_Work to be completed:_ Exactly as they stand, give the records below again, with no images.

[[ Dataset records, beginning ]]

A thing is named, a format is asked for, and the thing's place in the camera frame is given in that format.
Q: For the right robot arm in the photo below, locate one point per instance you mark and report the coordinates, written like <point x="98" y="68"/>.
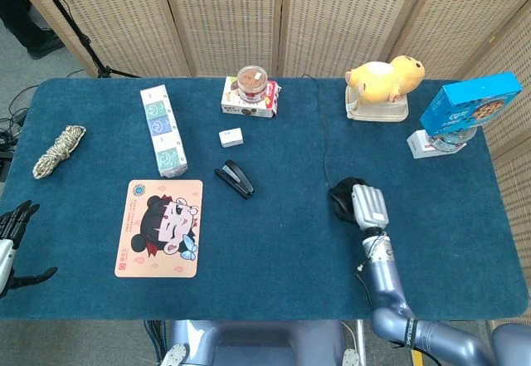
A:
<point x="390" y="291"/>

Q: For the blue-grey robot torso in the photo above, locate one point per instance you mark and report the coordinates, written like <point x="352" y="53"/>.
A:
<point x="265" y="343"/>

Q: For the person in dark clothes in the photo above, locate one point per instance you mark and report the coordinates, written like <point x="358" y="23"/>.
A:
<point x="25" y="21"/>

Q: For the cartoon girl mouse pad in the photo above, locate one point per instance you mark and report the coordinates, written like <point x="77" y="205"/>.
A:
<point x="159" y="233"/>

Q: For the blue table cloth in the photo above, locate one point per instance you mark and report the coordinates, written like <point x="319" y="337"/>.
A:
<point x="282" y="258"/>

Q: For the blue cereal box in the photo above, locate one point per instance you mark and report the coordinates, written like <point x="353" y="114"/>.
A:
<point x="469" y="104"/>

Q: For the yellow plush toy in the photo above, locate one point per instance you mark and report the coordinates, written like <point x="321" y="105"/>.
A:
<point x="386" y="81"/>

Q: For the clear jar red label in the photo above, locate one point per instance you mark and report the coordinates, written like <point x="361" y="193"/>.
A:
<point x="251" y="84"/>

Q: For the cream plastic lunch box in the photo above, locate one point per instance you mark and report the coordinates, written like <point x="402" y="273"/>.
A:
<point x="379" y="110"/>

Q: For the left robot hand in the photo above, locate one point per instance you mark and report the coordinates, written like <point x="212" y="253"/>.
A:
<point x="6" y="258"/>

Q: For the black stapler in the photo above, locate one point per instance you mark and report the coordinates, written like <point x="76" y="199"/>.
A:
<point x="237" y="177"/>

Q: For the woven folding screen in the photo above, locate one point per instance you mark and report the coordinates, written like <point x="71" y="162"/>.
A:
<point x="228" y="17"/>

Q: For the long white tissue pack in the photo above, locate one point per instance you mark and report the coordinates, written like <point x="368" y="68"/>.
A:
<point x="162" y="129"/>

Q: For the red and white snack pack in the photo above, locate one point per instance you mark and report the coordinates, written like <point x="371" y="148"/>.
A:
<point x="272" y="94"/>

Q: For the white cookie snack box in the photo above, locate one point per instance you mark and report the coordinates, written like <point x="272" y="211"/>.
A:
<point x="245" y="108"/>

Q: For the black tripod stand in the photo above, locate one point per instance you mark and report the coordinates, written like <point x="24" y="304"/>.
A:
<point x="70" y="25"/>

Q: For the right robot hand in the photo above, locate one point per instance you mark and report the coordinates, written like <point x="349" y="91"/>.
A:
<point x="369" y="206"/>

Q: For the black computer mouse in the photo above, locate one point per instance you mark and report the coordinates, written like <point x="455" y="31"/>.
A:
<point x="338" y="205"/>

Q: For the small white staple box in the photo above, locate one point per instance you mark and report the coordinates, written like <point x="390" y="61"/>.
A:
<point x="231" y="138"/>

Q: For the white cardboard box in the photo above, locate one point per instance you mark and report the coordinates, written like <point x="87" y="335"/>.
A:
<point x="419" y="146"/>

[[ Dataset records, end ]]

_Problem solution:_
A thing is named, a format is asked for, and the thing's place in the camera frame is given in that format.
Q: For the right robot arm in the photo below, locate one point per instance you mark and report the coordinates, written like <point x="98" y="68"/>.
A:
<point x="390" y="291"/>

Q: For the blue-grey robot torso in the photo above, locate one point per instance you mark and report the coordinates, written like <point x="352" y="53"/>.
A:
<point x="265" y="343"/>

Q: For the person in dark clothes in the photo above, locate one point per instance you mark and report the coordinates, written like <point x="358" y="23"/>.
A:
<point x="25" y="21"/>

Q: For the cartoon girl mouse pad in the photo above, locate one point per instance you mark and report the coordinates, written like <point x="77" y="205"/>.
A:
<point x="159" y="233"/>

Q: For the blue table cloth in the photo above, locate one point per instance you mark and report the coordinates, written like <point x="319" y="337"/>.
A:
<point x="282" y="258"/>

Q: For the blue cereal box in the photo above, locate one point per instance you mark and report the coordinates, written like <point x="353" y="114"/>.
A:
<point x="469" y="104"/>

Q: For the yellow plush toy in the photo above, locate one point per instance you mark and report the coordinates, written like <point x="321" y="105"/>.
A:
<point x="386" y="81"/>

Q: For the clear jar red label in the photo above, locate one point per instance you mark and report the coordinates, written like <point x="361" y="193"/>.
A:
<point x="251" y="84"/>

Q: For the cream plastic lunch box in the photo above, locate one point per instance you mark and report the coordinates, written like <point x="402" y="273"/>.
A:
<point x="379" y="110"/>

Q: For the left robot hand in the photo above, locate one point per instance you mark and report the coordinates, written like <point x="212" y="253"/>.
A:
<point x="6" y="258"/>

Q: For the black stapler in the photo above, locate one point per instance you mark and report the coordinates, written like <point x="76" y="199"/>.
A:
<point x="237" y="177"/>

Q: For the woven folding screen in the photo above, locate one point per instance you mark and report the coordinates, written like <point x="71" y="162"/>.
A:
<point x="228" y="17"/>

Q: For the long white tissue pack in the photo above, locate one point per instance you mark and report the coordinates, written like <point x="368" y="68"/>.
A:
<point x="162" y="129"/>

Q: For the red and white snack pack in the photo above, locate one point per instance you mark and report the coordinates, written like <point x="371" y="148"/>.
A:
<point x="272" y="94"/>

Q: For the white cookie snack box in the photo above, locate one point per instance you mark and report the coordinates, written like <point x="272" y="211"/>.
A:
<point x="245" y="108"/>

Q: For the black tripod stand in the photo above, locate one point per instance you mark and report the coordinates, written like <point x="24" y="304"/>.
A:
<point x="70" y="25"/>

Q: For the right robot hand in the photo above, locate one point per instance you mark and report the coordinates, written like <point x="349" y="91"/>.
A:
<point x="369" y="206"/>

Q: For the black computer mouse in the photo above, locate one point per instance you mark and report the coordinates, written like <point x="455" y="31"/>.
A:
<point x="338" y="205"/>

Q: For the small white staple box in the photo above, locate one point per instance you mark and report the coordinates, written like <point x="390" y="61"/>.
A:
<point x="231" y="138"/>

Q: For the white cardboard box in the photo above, locate one point per instance you mark and report the coordinates, written like <point x="87" y="335"/>.
A:
<point x="419" y="146"/>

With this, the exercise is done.